**Task instructions:**
Only some lines are wanted. Transcribe, exactly, the lines below from the line with "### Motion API" up to and including the line with "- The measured".

Data entries:
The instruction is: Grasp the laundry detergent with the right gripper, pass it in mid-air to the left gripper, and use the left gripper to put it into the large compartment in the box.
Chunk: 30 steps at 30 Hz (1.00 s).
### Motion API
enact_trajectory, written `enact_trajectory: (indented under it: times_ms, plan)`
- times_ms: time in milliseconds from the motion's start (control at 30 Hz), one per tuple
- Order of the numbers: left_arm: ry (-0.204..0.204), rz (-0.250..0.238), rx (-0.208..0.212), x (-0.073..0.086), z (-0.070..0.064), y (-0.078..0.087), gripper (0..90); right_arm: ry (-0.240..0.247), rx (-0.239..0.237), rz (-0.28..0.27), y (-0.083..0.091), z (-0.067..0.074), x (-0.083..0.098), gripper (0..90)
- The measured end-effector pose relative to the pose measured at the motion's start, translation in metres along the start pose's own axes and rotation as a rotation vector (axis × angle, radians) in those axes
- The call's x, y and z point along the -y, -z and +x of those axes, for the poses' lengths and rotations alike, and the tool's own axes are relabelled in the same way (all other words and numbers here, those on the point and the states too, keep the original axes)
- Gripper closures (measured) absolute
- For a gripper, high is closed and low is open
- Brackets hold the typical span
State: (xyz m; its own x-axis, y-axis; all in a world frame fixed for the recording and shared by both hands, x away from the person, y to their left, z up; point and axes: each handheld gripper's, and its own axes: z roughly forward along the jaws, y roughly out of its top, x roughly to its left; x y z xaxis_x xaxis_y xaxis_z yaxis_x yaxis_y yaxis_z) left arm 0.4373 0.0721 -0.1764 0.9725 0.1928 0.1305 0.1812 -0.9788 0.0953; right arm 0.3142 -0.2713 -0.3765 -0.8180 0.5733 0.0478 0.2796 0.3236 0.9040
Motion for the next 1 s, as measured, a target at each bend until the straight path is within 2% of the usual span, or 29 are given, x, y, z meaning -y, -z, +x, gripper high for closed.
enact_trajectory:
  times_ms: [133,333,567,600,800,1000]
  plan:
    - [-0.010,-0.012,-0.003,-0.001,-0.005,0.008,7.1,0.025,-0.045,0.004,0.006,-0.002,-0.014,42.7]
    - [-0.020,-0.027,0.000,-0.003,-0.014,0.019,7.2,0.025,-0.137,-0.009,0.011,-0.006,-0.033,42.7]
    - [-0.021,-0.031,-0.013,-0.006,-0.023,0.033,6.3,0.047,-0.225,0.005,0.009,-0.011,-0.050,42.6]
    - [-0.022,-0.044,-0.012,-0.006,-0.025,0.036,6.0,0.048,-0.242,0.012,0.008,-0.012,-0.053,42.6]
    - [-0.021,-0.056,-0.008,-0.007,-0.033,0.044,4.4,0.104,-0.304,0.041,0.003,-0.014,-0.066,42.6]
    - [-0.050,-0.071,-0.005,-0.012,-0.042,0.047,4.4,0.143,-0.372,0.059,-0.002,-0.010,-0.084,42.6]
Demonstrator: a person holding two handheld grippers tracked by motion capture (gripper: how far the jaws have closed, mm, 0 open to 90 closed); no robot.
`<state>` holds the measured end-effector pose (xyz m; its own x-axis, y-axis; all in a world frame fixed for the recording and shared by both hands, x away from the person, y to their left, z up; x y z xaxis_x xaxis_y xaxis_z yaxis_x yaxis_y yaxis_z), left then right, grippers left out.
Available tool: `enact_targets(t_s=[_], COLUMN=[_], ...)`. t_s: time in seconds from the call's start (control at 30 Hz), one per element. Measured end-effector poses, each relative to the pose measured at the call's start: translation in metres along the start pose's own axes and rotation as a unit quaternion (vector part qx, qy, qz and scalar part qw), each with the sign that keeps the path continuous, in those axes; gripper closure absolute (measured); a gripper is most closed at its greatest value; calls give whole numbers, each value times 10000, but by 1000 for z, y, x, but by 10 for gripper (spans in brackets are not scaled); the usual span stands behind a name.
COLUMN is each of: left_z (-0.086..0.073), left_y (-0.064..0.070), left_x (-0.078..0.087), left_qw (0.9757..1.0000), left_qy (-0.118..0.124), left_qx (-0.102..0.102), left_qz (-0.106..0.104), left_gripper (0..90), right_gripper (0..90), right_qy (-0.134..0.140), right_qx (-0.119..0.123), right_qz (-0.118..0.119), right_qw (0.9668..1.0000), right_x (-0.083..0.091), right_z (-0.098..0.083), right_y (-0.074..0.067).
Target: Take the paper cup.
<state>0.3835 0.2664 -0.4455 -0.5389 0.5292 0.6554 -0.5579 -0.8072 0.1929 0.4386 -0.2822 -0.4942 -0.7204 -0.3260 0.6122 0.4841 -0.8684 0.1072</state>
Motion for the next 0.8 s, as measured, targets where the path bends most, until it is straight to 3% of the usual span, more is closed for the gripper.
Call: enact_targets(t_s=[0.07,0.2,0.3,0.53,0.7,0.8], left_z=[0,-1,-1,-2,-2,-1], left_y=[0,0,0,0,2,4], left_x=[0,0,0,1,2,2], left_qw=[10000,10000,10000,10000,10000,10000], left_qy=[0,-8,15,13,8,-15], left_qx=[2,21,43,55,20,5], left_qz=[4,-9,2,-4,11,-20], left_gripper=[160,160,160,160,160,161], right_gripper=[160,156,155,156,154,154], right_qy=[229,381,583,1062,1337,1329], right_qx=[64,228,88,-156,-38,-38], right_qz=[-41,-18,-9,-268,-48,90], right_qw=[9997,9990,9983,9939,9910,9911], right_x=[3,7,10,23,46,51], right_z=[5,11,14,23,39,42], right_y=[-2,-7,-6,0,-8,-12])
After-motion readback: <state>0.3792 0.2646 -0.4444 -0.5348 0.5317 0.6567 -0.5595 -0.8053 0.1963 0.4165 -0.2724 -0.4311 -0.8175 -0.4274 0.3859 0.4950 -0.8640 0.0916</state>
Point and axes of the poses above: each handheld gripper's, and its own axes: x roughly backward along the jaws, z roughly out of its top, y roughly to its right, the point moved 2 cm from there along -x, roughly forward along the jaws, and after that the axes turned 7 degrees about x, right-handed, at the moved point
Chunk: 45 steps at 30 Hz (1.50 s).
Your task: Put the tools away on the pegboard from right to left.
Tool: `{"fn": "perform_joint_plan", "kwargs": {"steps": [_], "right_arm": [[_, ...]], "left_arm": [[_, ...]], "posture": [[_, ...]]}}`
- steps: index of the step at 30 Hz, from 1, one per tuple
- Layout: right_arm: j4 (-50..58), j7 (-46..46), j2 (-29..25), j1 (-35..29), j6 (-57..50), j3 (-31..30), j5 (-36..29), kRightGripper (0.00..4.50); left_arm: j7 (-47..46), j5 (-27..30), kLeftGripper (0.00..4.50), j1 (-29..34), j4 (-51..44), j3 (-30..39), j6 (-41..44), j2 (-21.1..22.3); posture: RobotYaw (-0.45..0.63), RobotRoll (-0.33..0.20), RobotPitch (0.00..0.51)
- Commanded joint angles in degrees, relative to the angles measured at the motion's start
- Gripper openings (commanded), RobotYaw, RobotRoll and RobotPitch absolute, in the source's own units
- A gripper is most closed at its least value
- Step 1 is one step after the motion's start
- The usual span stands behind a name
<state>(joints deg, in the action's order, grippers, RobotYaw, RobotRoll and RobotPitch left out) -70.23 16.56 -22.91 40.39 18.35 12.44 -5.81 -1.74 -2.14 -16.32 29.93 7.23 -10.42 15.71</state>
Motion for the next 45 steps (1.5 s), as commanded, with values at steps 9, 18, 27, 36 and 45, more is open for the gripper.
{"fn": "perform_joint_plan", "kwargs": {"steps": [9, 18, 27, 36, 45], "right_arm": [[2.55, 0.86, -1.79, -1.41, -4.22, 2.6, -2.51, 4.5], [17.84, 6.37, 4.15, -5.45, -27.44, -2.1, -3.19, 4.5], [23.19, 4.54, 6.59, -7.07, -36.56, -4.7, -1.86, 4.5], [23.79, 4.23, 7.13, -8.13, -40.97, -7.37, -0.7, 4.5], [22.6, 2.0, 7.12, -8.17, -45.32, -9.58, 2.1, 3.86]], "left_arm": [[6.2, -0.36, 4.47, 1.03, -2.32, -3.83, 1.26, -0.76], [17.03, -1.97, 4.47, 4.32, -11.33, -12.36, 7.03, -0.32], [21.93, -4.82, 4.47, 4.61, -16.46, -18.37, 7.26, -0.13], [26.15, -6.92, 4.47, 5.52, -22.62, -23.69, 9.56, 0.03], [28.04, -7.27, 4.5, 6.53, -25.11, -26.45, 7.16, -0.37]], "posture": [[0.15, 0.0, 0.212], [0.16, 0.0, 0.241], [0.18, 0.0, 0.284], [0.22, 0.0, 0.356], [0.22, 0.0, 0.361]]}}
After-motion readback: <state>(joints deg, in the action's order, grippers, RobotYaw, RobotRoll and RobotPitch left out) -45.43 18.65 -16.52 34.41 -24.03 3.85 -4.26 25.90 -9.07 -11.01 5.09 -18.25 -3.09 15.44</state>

**Response to the task:**
### Motion API
enact_trajectory, written `enact_trajectory: (indented under it: times_ms, plan)`
- times_ms: time in milliseconds from the motion's start (control at 30 Hz), one per tuple
- Order of the numbers: left_arm: ry (-0.204..0.204), rz (-0.250..0.238), rx (-0.208..0.212), x (-0.073..0.086), z (-0.070..0.064), y (-0.078..0.087), gripper (0..90); right_arm: ry (-0.240..0.247), rx (-0.239..0.237), rz (-0.28..0.27), y (-0.083..0.091), z (-0.067..0.074), x (-0.083..0.098), gripper (0..90)
- The measured end-effector pose relative to the pose measured at the motion's start, translation in metres along the start pose's own axes and rotation as a rotation vector (axis × angle, radians) in those axes

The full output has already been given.